- Route of the EO30 road, in blue

Route information
- Length: 291.0 km (180.8 mi)
- Existed: 9 July 1963–present

Major junctions
- West end: Arta
- East end: Volos

Location
- Country: Greece
- Regions: Epirus; Thessaly;
- Primary destinations: Arta; Vourgareli; Trikala; Karditsa; Neo Monastiri; Farsala; Mikrothives [el]; Nea Anchialos; Volos;

Highway system
- Highways in Greece; Motorways; National roads;
| ← EO29 |  | → EO31 |

= Greek National Road 30 =

Trunk road in Greece

Greek National Road 30 (Εθνική Οδός 30), abbreviated as the EO30, is a national road in central Greece.
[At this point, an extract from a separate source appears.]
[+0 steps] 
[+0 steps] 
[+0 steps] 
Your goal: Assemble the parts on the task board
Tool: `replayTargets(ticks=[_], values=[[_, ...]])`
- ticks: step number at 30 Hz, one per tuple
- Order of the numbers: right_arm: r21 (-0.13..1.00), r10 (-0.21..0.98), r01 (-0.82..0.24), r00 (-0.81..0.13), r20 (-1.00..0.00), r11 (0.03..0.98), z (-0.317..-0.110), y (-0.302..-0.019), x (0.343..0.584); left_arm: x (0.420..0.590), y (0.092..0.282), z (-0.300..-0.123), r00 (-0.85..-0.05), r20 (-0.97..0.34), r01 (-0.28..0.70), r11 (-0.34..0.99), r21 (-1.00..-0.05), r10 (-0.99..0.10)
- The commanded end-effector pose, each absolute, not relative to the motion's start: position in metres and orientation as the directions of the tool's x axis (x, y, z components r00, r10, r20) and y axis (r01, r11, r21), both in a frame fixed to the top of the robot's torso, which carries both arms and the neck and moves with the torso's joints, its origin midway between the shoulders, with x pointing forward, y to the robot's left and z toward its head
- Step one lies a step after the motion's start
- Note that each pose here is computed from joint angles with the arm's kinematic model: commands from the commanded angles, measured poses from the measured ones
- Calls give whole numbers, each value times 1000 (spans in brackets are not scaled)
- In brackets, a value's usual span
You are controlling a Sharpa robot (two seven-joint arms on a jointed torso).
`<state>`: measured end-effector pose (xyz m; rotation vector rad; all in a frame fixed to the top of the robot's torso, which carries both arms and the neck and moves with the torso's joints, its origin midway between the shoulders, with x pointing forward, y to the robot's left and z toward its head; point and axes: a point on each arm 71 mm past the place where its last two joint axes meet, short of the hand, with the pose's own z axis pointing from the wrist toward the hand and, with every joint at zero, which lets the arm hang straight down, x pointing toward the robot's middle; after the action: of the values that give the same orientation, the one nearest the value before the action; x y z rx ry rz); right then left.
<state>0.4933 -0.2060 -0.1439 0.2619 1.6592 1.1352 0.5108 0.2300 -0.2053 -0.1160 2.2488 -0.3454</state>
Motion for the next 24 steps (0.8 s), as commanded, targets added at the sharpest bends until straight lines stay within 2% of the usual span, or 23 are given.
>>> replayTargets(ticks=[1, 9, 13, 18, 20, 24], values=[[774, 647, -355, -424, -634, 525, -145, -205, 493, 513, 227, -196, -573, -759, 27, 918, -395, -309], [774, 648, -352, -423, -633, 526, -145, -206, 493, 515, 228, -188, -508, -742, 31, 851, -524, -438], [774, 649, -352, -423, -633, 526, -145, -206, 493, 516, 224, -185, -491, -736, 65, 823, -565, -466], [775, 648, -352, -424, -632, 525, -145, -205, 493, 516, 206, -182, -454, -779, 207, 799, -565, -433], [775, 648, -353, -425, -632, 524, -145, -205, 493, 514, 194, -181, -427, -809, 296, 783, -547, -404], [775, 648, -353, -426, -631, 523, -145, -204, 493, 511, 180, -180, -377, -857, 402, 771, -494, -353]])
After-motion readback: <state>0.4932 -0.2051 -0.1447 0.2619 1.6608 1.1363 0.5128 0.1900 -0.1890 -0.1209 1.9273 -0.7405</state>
The EO30 runs from Arta in the west to Volos in the east, passing through Trikala and Karditsa.

==Route==

The EO30 is officially defined as an east–west road in Epirus and Thessaly: the EO30 runs between Arta in the west and Volos in the east, passing through Vourgareli, Trikala, Karditsa, Neo Monastiri, Farsala, Mikrothives and Nea Anchialos. Between Neo Monastiri and Farsala, the EO30 runs concurrently with the EO3.

The EO30 connects with three motorways: the A1 at Mikrothives, A3 east of Karditsa and west of Sofades, and the A5 in eastern Arta.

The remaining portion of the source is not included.